■ **TASK OBJECTIVE**:
A word-for-word copy of the listing is what's needed; leave out every image.
◆ ◆ ◆ ◆ ◆ ◆ ◆
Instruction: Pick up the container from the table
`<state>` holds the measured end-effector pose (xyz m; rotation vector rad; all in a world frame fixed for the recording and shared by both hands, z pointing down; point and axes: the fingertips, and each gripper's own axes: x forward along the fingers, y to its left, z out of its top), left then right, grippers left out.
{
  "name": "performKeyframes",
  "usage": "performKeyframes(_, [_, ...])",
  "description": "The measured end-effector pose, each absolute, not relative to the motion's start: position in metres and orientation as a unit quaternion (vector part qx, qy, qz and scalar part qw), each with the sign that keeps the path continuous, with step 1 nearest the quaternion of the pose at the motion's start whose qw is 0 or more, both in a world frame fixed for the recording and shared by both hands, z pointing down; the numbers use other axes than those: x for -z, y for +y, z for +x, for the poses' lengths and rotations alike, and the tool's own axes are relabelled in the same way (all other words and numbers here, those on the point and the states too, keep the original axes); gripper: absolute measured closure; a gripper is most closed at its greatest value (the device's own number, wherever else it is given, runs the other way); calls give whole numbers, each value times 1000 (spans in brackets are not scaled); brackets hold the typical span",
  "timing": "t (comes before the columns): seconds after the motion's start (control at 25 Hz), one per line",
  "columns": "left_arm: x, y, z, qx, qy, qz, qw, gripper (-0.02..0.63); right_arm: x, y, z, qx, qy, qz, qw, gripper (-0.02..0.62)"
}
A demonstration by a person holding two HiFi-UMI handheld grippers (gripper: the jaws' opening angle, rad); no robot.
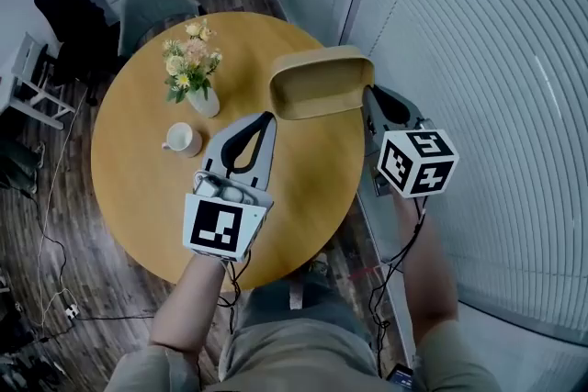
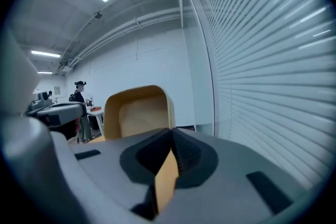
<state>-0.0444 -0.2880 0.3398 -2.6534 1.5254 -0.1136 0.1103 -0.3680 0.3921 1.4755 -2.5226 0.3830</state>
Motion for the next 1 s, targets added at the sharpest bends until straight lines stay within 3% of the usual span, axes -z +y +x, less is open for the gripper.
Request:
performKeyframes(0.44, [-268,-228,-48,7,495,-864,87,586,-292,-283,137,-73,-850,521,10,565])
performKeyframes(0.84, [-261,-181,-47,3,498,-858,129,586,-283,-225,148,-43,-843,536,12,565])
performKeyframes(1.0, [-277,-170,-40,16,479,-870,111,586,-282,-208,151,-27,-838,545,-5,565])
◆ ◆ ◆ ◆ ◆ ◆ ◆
■ **RESULT FOR THIS TASK**:
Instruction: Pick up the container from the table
`<state>` holds the measured end-effector pose (xyz m; rotation vector rad; all in a world frame fixed for the recording and shared by both hands, z pointing down; point and axes: the fingertips, and each gripper's own axes: x forward along the fingers, y to its left, z out of its top), left then right, grippers left out.
{
  "name": "performKeyframes",
  "usage": "performKeyframes(_, [_, ...])",
  "description": "The measured end-effector pose, each absolute, not relative to the motion's start: position in metres and orientation as a unit quaternion (vector part qx, qy, qz and scalar part qw), each with the sign that keeps the path continuous, with step 1 nearest the quaternion of the pose at the motion's start whose qw is 0 or more, both in a world frame fixed for the recording and shared by both hands, z pointing down; the numbers use other axes than those: x for -z, y for +y, z for +x, for the poses' lengths and rotations alike, and the tool's own axes are relabelled in the same way (all other words and numbers here, those on the point and the states too, keep the original axes); gripper: absolute measured closure; a gripper is most closed at its greatest value (the device's own number, wherever else it is given, runs the other way); calls give whole numbers, each value times 1000 (spans in brackets are not scaled); brackets hold the typical span",
  "timing": "t (comes before the columns): seconds after the motion's start (control at 25 Hz), one per line",
  "columns": "left_arm: x, y, z, qx, qy, qz, qw, gripper (-0.02..0.63); right_arm: x, y, z, qx, qy, qz, qw, gripper (-0.02..0.62)"
}
A demonstration by a person holding two HiFi-UMI handheld grippers (gripper: the jaws' opening angle, rad); no robot.
<state>-0.0444 -0.2880 0.3398 -2.6534 1.5254 -0.1136 0.1103 -0.3680 0.3921 1.4755 -2.5226 0.3830</state>
Motion for the next 1 s, targets added at the sharpest bends until straight lines stay within 3% of the usual span, axes -z +y +x, less is open for the gripper.
Request:
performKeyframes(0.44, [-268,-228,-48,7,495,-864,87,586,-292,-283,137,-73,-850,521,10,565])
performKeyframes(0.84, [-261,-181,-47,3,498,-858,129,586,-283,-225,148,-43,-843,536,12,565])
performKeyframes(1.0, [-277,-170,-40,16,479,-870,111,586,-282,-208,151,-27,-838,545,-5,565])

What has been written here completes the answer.